When a deployment via CI/CD happens, the following things may occur:
- the docker image for
jobB
changes, thus the container_properties
for the job change
- terraform will force a new resource, causing
jobB:4
to be marked as INACTIVE
and a new revision jobB:5
to be submitted
- The sfn state machine now is:
A -> jobA:3
B -> jobB:5
If a SFN is running while this deployment is being made:
- the SFN definition includes the old revision of jobB
- state A finishes, SFN will try to queue
jobB:4
causing an error
Is there a way of preventing this? I know that terraform’s default behaviour for forcing a new resource is “delete old resource, create a new one”, but in the case of AWS Batch where you have revisions, it would be nice if there were a way to preserve the old revisions of a job without marking them as inactive
Run terraform apply to change resources when you want them changed. This sounds like a glib answer, but how can terraform choose behavior at a logical level above resources, so-called orchestration logic?
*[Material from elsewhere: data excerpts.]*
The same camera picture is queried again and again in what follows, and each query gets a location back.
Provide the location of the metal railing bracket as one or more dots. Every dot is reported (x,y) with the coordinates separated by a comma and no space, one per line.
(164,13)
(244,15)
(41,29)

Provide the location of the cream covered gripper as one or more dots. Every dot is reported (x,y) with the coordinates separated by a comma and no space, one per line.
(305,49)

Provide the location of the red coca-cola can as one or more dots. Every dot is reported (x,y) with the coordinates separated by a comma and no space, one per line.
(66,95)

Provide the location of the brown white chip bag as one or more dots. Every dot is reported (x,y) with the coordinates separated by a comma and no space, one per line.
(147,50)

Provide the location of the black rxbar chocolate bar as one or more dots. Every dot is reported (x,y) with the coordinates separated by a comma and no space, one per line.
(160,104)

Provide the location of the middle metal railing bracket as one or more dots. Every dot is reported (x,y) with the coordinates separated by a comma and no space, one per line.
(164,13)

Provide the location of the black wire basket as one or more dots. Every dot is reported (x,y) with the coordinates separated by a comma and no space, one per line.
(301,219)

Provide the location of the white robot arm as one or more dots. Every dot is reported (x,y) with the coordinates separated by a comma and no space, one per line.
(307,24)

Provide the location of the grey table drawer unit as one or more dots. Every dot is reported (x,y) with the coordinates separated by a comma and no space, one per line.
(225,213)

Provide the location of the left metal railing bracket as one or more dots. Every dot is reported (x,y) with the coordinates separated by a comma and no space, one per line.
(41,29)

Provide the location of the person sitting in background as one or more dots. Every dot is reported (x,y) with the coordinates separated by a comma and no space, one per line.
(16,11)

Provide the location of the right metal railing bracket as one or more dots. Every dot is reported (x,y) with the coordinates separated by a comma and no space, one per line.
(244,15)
I wasn’t saying it should be aware of logical level resources, I was suggesting that perhaps for resources that have revisions(like AWS Batch) it can have a flag to not automatically de-register a revision when “forcing” a new resource
All resources may still be in-use according to a user’s assessment. For example, if I update the value of ami
for an aws_instance
, then run terraform apply
, this change destroys any existing instance and creates a new one from the new image. Had important processes been running on the instance that I wished to keep running, then I should have waited to apply the change until I have finished with the process. A process running in a aws_sfn_state_machine
is the same idea.
Terraform plan shows the changes to be applied to the resources to converge the state of those resources to the semantic descriptions expressed in the template. The change to the docker image, in this case, requires a new resource to be created in order to achieve convergence. Terraform reports this constraint in the output of terraform plan
. The action of terraform apply
converges the state of the resources as planned.